*INSTRUCTIONS TO FOLLOW*:
Reproduce the listing in full, exactly as written, but without images.

*DATASET CONTENT*:
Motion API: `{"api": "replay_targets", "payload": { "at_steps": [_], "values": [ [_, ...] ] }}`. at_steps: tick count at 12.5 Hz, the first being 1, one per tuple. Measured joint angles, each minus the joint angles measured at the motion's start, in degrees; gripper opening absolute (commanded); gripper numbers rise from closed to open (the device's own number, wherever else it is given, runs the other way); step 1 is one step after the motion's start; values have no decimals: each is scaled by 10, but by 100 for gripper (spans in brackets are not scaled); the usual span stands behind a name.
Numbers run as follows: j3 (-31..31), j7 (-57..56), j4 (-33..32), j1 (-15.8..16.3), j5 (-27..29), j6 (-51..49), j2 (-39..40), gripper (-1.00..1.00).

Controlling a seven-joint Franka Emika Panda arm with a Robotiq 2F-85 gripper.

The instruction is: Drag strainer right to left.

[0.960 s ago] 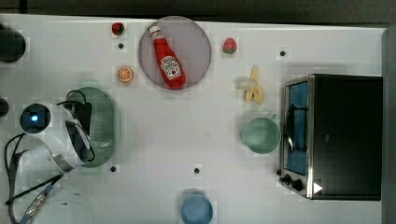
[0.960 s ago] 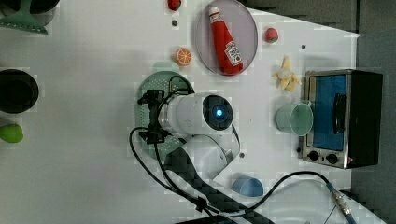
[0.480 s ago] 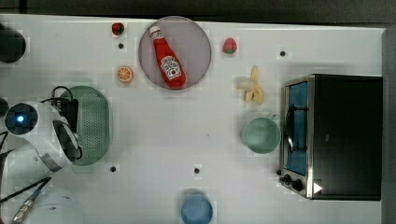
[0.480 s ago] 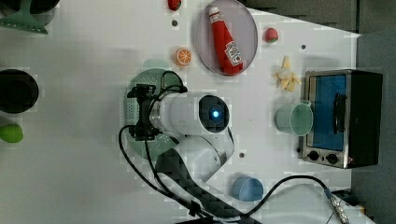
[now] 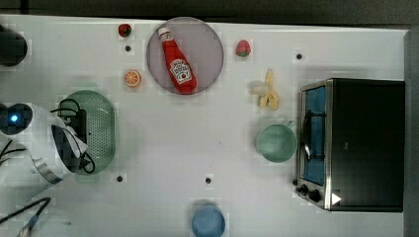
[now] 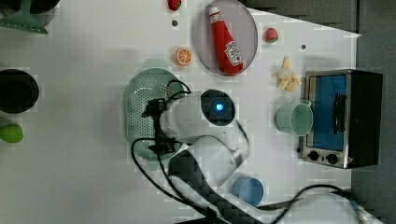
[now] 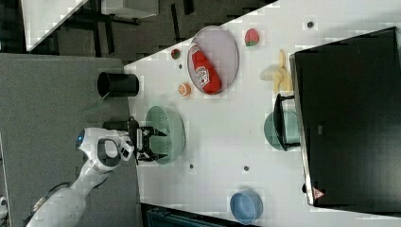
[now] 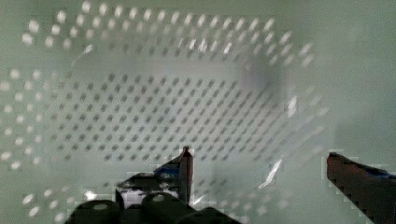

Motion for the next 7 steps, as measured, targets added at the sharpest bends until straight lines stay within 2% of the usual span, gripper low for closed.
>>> {"api": "replay_targets", "payload": {
  "at_steps": [2, 4, 7],
  "values": [
    [-58, -75, 0, 17, -6, -74, -65, 100],
    [-111, -165, 6, 16, 3, -128, -156, 100],
    [-213, -323, 27, 14, -49, -205, -301, 100]
  ]
}}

*COMPLETED TASK*:
Motion API: `{"api": "replay_targets", "payload": { "at_steps": [_], "values": [ [_, ...] ] }}`. at_steps: tick count at 12.5 Hz, the first being 1, one per tuple. Measured joint angles, each minus the joint angles measured at the motion's start, in degrees; gripper opening absolute (commanded); gripper numbers rise from closed to open (the device's own number, wherever else it is given, runs the other way); step 1 is one step after the motion's start; values have no decimals: each is scaled by 10, but by 100 for gripper (spans in brackets are not scaled); the usual span stands behind a name.
Numbers run as follows: j3 (-31..31), j7 (-57..56), j4 (-33..32), j1 (-15.8..16.3), j5 (-27..29), j6 (-51..49), j2 (-39..40), gripper (-1.00..1.00).

Controlling a seven-joint Franka Emika Panda arm with a Robotiq 2F-85 gripper.

The instruction is: Drag strainer right to left.

[0.960 s ago] 
[0.960 s ago] 
[0.480 s ago] 
[0.480 s ago] 
[now] 
[now] 
[now] 
[now] 

Motion for the next 7 steps, as measured, targets added at the sharpest bends until straight lines stay within 2% of the usual span, gripper low for closed.
>>> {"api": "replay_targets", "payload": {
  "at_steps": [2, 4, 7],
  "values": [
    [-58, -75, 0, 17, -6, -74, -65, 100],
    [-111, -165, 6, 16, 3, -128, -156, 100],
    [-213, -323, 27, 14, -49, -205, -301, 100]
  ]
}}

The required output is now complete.